His ram was lordship on the lonely hills,
Alert and fleet, content only to know
The wind mightily pouring on his fleece,
With yesterday and all unrisen suns
Poorer than disinherited ghosts. His bat
Was ancient envy made a mockery,
Cowering below the newer eagle carved
Above the arches with wide pinion spread,
His faith’s dominion of that happy dawn.

And so he wrought the gods upon the wall,
Living and crying out of his desire,
Out of his patient incorruptible thought,
Wrought them in joy was wages to his faith.
And other than the gods he made. The stalks
Of bluebells heavy with the news of spring,
The vine loaded with plenty of the year,
And swallows, merely tenderness of thought
Bidding the stone to small and fragile flight;
Leaves, the thin relics of autumnal boughs,
Or massed in June....
All from their native pressure bloomed and sprang
Under his shaping hand into a proud
And governed image of the central man,—
Their moulding, charts of all his travelling.

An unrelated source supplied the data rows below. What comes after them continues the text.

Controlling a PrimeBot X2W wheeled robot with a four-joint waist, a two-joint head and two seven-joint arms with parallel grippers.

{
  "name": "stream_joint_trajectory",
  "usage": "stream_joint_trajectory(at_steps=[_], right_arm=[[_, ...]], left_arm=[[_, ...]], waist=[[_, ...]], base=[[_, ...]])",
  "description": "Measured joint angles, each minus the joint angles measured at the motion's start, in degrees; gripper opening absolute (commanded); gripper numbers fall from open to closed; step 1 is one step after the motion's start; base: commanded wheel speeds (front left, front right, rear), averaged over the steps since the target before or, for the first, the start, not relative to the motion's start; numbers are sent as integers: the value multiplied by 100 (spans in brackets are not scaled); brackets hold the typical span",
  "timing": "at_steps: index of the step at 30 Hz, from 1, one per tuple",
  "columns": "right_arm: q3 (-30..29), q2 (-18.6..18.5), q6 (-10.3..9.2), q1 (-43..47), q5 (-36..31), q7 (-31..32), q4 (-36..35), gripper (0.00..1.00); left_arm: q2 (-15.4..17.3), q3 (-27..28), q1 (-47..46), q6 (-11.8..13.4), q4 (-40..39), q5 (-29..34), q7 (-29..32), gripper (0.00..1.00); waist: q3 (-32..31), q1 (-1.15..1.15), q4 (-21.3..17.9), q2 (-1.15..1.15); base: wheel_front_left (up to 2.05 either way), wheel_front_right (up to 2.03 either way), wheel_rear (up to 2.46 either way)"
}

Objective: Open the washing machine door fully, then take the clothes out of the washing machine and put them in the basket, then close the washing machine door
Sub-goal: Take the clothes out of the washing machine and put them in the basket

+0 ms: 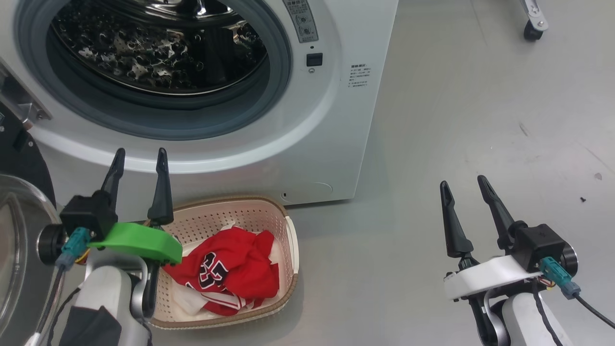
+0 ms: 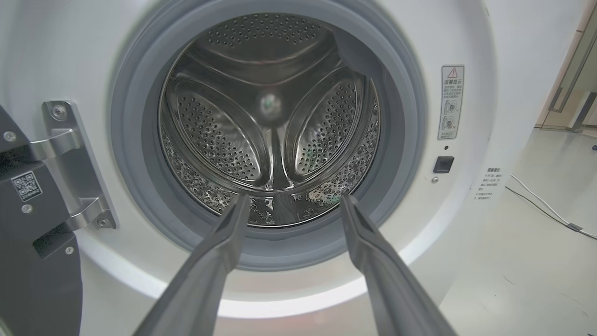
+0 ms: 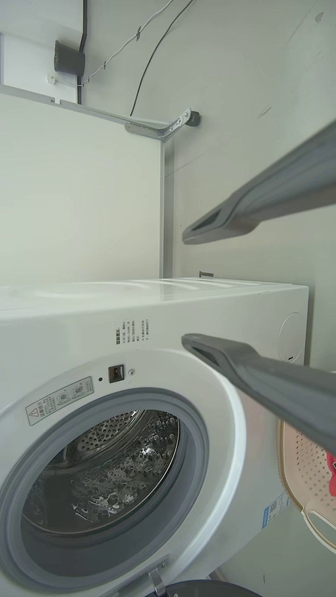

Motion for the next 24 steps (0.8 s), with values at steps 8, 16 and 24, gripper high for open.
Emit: stream_joint_trajectory(at_steps=[8, 16, 24], right_arm=[[-71, 14, -2, 346, -9, 0, -4, 100], [-114, 23, -9, 577, -62, 0, -4, 100], [-107, 29, -15, 851, -79, 0, 2, 100]], left_arm=[[1, -67, 919, 121, -447, 100, 0, 100], [4, -188, 1697, 196, -747, 182, 0, 100], [5, -282, 2266, 335, -1112, 200, 0, 100]], waist=[[-349, 0, 90, 0], [-612, 0, 159, 0], [-856, 0, 205, 0]], base=[[0, 0, 0], [0, 0, 0], [0, 0, 0]])
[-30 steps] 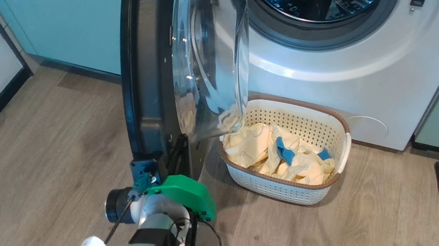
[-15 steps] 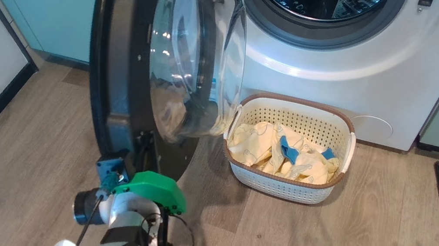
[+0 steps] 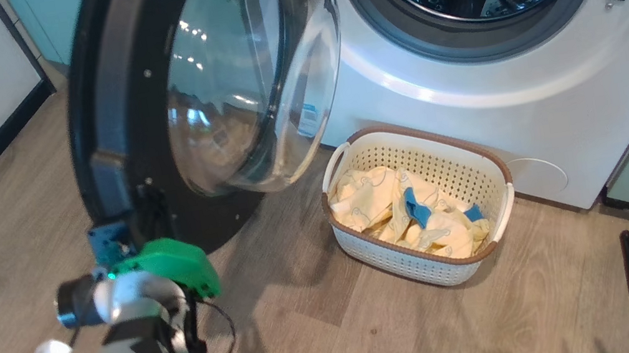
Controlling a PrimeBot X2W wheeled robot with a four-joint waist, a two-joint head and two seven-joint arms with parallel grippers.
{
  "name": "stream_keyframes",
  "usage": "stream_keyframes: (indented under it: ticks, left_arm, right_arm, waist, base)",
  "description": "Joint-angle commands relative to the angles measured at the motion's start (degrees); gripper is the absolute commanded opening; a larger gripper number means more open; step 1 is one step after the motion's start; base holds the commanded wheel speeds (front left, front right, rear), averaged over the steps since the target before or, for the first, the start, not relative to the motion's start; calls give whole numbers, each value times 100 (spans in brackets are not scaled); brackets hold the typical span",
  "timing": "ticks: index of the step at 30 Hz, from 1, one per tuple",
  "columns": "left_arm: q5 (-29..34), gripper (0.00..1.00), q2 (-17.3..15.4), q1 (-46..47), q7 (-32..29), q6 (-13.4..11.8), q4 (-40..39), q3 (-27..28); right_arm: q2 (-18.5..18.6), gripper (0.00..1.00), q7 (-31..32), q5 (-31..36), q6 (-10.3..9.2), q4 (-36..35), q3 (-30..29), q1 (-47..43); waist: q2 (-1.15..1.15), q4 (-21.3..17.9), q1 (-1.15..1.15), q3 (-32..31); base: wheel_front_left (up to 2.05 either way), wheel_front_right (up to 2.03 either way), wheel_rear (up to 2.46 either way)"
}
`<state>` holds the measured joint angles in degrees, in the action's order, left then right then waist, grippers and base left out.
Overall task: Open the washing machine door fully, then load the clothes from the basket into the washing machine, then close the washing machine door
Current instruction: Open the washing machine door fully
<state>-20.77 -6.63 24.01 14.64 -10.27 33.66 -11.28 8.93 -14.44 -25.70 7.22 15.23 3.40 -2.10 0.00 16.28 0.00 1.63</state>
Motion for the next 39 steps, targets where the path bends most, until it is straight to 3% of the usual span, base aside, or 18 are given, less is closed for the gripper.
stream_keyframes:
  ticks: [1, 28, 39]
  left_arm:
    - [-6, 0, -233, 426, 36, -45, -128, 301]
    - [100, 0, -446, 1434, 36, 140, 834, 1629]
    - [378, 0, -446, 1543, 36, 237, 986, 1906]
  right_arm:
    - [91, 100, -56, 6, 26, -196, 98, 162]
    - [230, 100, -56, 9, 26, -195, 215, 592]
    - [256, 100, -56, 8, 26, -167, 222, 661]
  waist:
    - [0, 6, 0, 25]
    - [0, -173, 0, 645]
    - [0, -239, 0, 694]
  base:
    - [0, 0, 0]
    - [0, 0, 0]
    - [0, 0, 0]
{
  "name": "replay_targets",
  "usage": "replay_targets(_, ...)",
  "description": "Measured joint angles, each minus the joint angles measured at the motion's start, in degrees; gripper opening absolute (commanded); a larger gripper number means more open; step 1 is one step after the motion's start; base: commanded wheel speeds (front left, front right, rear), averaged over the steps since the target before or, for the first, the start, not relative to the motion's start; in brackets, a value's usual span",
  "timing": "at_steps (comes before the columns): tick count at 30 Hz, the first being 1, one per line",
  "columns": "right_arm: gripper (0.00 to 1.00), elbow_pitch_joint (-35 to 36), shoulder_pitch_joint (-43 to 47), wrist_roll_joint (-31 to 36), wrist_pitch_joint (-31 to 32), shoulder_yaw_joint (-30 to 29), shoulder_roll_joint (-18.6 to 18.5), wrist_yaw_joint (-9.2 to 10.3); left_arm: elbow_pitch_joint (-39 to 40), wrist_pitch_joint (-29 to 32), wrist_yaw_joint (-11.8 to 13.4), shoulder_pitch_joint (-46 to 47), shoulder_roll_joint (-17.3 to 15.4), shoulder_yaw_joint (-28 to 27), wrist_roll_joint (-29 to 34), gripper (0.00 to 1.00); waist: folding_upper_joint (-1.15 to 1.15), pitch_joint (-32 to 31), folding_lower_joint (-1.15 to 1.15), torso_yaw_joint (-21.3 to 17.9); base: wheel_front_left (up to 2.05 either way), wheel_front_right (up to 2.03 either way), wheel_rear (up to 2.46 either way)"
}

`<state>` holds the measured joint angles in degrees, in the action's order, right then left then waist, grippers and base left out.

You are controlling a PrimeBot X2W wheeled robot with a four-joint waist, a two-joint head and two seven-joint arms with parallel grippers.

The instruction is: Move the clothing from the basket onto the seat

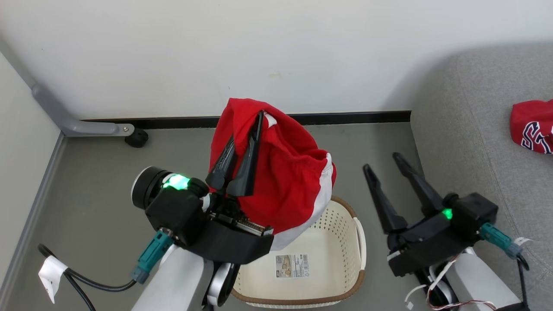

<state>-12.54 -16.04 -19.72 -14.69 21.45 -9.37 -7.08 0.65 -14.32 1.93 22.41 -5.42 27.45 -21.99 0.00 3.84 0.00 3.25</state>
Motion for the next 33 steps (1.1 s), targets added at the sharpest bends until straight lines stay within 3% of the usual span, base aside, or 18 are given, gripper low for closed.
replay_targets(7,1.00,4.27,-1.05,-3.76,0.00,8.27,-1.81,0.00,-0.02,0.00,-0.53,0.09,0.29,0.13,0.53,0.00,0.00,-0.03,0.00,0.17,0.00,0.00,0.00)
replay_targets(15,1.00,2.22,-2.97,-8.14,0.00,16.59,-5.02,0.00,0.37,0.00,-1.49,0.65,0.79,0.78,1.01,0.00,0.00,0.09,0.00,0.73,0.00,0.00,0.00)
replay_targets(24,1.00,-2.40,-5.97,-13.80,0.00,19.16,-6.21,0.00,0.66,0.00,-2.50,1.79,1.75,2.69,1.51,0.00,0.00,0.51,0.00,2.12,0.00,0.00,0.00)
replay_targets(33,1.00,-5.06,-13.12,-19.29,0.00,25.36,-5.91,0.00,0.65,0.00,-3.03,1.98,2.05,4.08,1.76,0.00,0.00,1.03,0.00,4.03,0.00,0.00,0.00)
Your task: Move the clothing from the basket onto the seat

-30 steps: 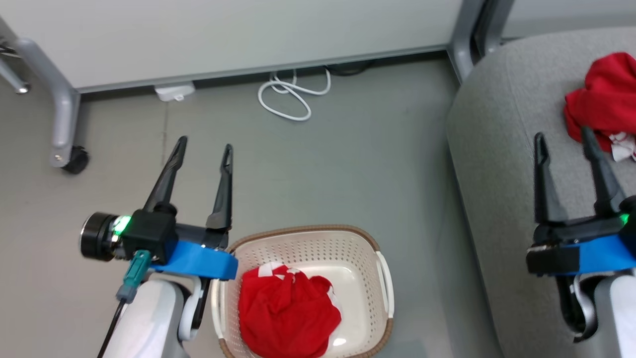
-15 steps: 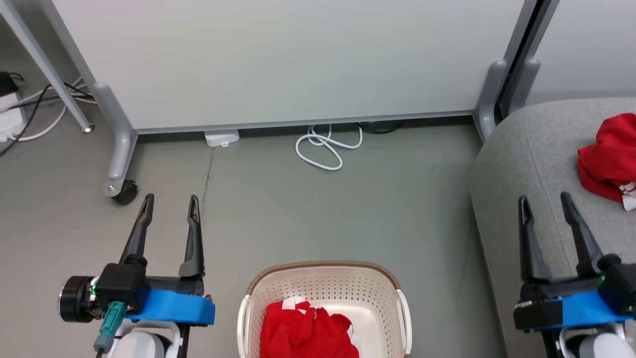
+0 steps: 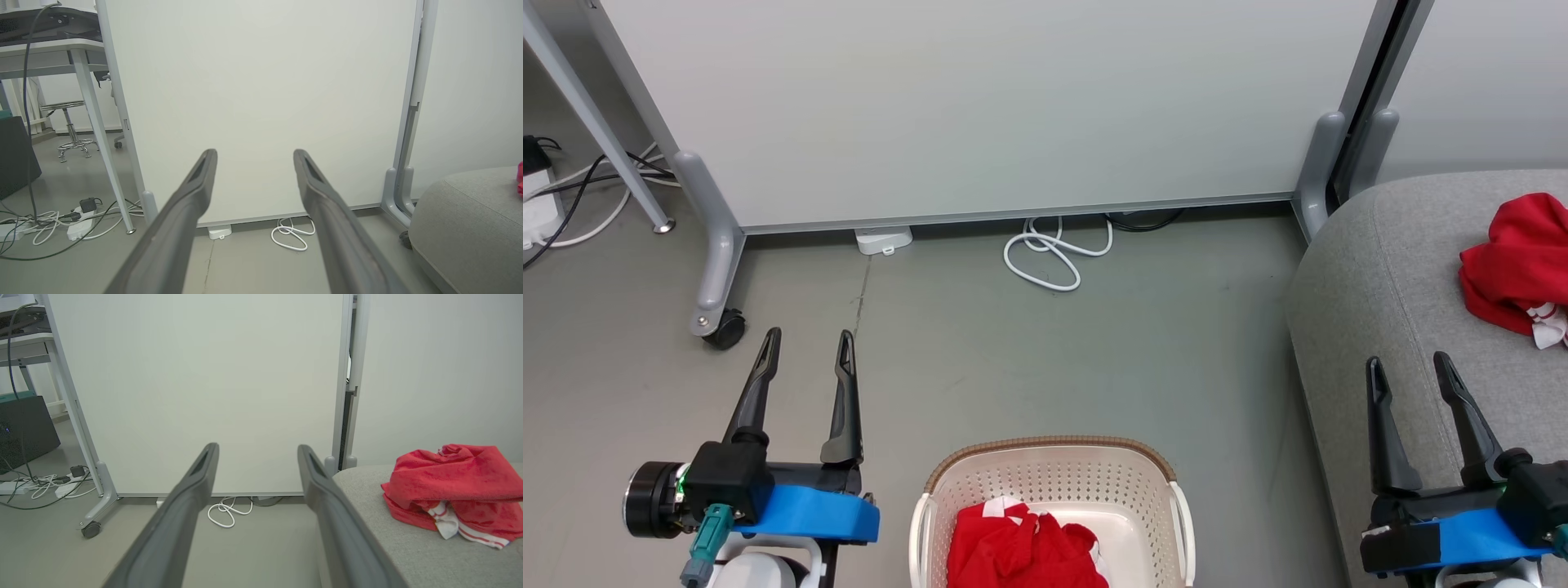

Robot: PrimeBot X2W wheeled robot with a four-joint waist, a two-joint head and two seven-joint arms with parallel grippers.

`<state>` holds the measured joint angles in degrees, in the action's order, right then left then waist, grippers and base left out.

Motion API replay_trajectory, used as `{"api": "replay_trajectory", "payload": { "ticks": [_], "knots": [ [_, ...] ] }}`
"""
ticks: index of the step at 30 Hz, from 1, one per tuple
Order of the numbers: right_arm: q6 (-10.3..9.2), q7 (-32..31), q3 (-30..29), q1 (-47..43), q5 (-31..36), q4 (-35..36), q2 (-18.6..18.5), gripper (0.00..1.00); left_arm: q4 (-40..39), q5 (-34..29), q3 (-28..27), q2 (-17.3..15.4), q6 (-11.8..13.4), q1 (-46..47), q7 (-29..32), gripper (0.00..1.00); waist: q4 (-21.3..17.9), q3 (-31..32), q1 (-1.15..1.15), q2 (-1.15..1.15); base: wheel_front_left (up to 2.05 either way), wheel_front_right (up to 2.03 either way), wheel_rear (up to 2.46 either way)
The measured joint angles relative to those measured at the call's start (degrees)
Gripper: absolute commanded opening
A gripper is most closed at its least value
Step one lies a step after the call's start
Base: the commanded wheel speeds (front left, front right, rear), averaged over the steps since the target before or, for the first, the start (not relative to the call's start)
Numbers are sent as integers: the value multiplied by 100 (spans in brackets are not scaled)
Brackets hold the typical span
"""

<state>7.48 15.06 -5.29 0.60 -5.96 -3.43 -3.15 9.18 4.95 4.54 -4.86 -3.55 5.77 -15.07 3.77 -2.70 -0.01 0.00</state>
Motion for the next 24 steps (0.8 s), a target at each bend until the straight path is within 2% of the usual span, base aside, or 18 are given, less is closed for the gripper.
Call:
{"api": "replay_trajectory", "payload": {
  "ticks": [15,20,24],
  "knots": [
    [0,0,-29,1,-41,3,18,100,185,-53,-55,84,-179,34,0,100,32,-67,1,0,0,0,0],
    [1,0,-56,66,-60,22,19,100,454,-187,233,-63,-298,477,0,100,29,-198,1,0,0,0,0],
    [0,0,-22,267,-44,94,21,100,895,-249,694,-222,-355,970,0,100,3,-391,1,0,0,0,0]
  ]
}}
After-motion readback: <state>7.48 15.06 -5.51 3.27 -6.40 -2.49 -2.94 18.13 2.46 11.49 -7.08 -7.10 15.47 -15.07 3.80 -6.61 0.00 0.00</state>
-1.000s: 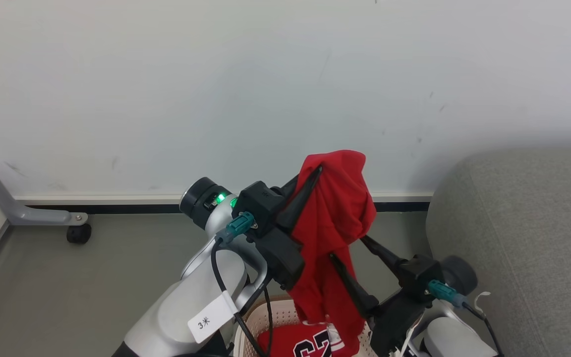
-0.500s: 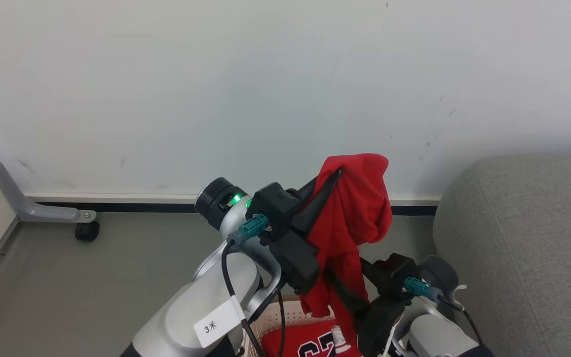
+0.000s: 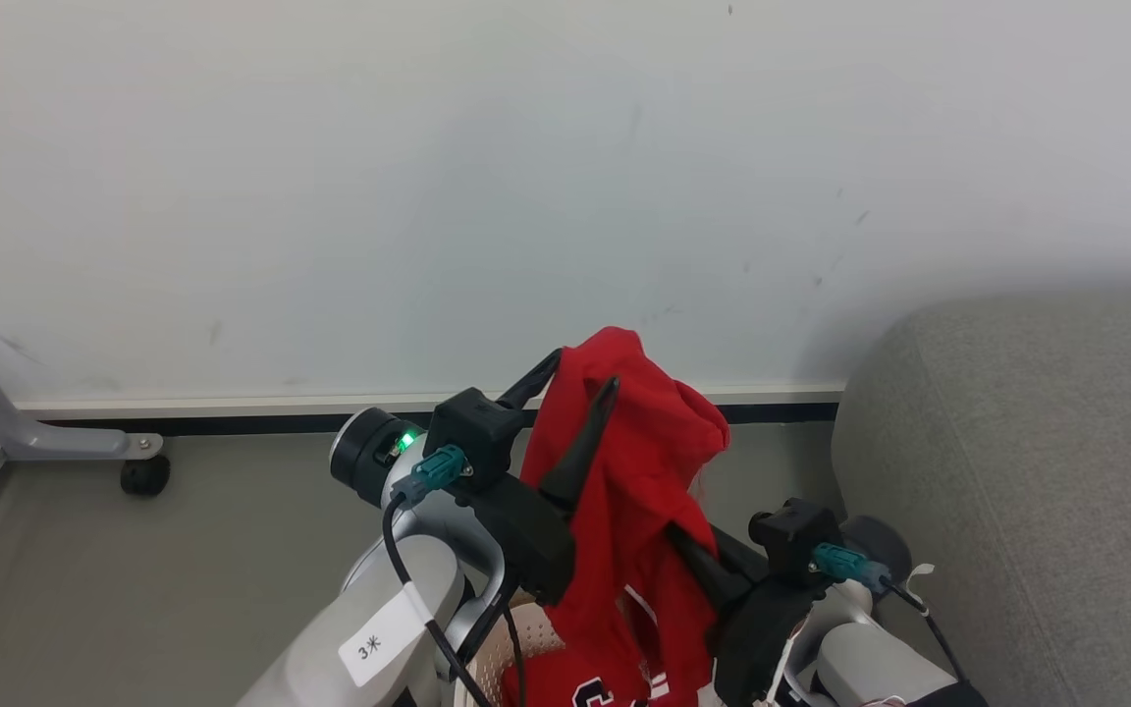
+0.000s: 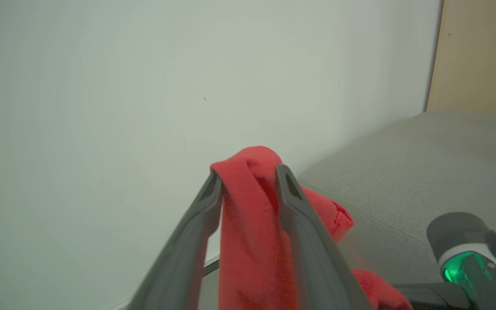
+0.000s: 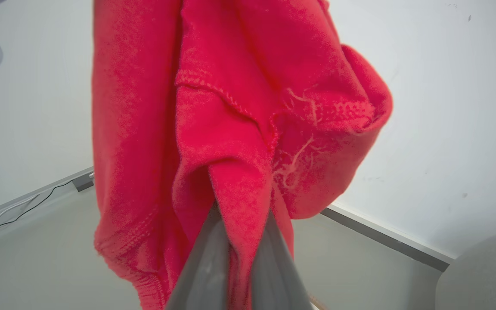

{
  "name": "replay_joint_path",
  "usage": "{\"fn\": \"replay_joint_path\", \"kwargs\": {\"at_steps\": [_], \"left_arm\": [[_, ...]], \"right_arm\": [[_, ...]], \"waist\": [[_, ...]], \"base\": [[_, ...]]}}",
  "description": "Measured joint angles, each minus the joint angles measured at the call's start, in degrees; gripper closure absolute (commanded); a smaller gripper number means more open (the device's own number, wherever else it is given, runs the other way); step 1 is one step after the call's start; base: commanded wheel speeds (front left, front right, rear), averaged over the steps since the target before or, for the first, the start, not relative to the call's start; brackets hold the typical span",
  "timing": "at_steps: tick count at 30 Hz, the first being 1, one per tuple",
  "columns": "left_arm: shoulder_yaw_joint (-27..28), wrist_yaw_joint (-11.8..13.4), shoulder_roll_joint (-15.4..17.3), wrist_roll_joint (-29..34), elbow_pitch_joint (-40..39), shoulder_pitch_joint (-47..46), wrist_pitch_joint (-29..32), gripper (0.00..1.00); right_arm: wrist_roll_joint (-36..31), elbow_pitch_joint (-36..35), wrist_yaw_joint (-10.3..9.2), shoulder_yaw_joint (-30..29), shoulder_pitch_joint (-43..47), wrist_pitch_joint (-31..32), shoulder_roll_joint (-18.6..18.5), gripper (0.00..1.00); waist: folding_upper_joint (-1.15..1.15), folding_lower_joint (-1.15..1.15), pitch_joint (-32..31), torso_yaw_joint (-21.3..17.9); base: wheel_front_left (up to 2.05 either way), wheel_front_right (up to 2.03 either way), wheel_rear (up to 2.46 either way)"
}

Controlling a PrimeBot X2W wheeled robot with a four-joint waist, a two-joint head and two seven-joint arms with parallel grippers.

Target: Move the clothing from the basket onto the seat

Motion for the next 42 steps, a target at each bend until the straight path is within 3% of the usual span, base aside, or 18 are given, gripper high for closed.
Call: {"fn": "replay_joint_path", "kwargs": {"at_steps": [8, 19, 33, 42], "left_arm": [[0.9, 0.9, 0.7, -0.9, 0.5, 4.1, -0.9, 0.00], [0.4, 0.1, 0.6, -3.4, -2.1, 11.1, -2.3, 0.00], [-1.8, -0.2, -0.2, -3.9, -6.7, 15.5, -3.4, 0.00], [-2.5, 0.3, -0.3, -3.8, -7.5, 17.9, -3.5, 0.00]], "right_arm": [[2.6, -0.8, 0.00, -4.9, 0.0, 0.0, -3.1, 1.00], [3.0, -4.4, -0.19, -8.3, 1.6, 0.0, -8.7, 1.00], [0.4, -14.3, -4.05, -10.5, 5.6, 0.0, -14.2, 1.00], [0.0, -19.3, -4.69, -11.1, 6.9, 0.0, -16.1, 1.00]], "waist": [[0.00, 0.00, 0.0, -2.9], [0.00, 0.00, -0.3, -7.7], [0.00, 0.00, -0.4, -17.8], [0.00, 0.00, 0.2, -25.3]], "base": [[0.00, 0.00, 0.00], [0.00, 0.00, 0.00], [0.00, 0.00, 0.00], [0.00, 0.00, 0.00]]}}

And all were deftly ordered, duly set
Between the windows, underneath the sills,
And roofward, as a motion rightly planned,
Till on the wall, out of the sullen stone,
A glory blazed, his vision manifest,
His wonder captive. And he was content.

And when the builders and the carvers knew
Their labour done, and high the temple stood
Over the cornlands, king and counsellor
And priest and chosen of the people came
Among a ceremonial multitude
To dedication. And, below the thrones
Where king and archpriest ruled above the throng,
Highest among the ranked artificers
The carvers stood. And when, the temple vowed
To holy use, tribute and choral praise
Given as was ordained, the king looked down
Upon the gathered folk, and bade them see
The comely gods fashioned about the walls,
And keep in honour men whose precious skill
Could so adorn the sessions of their worship,
Gravely the carvers bowed them to the ground.
Only the man with wide and patient eyes
Stood not among them; nor did any come
To count his labour, where he watched alone
Above the coloured throng. He heard, and looked
Again upon his work, and knew it good,
Smiled on his toad, passed down the stair unseen
And sang across the teeming meadows home.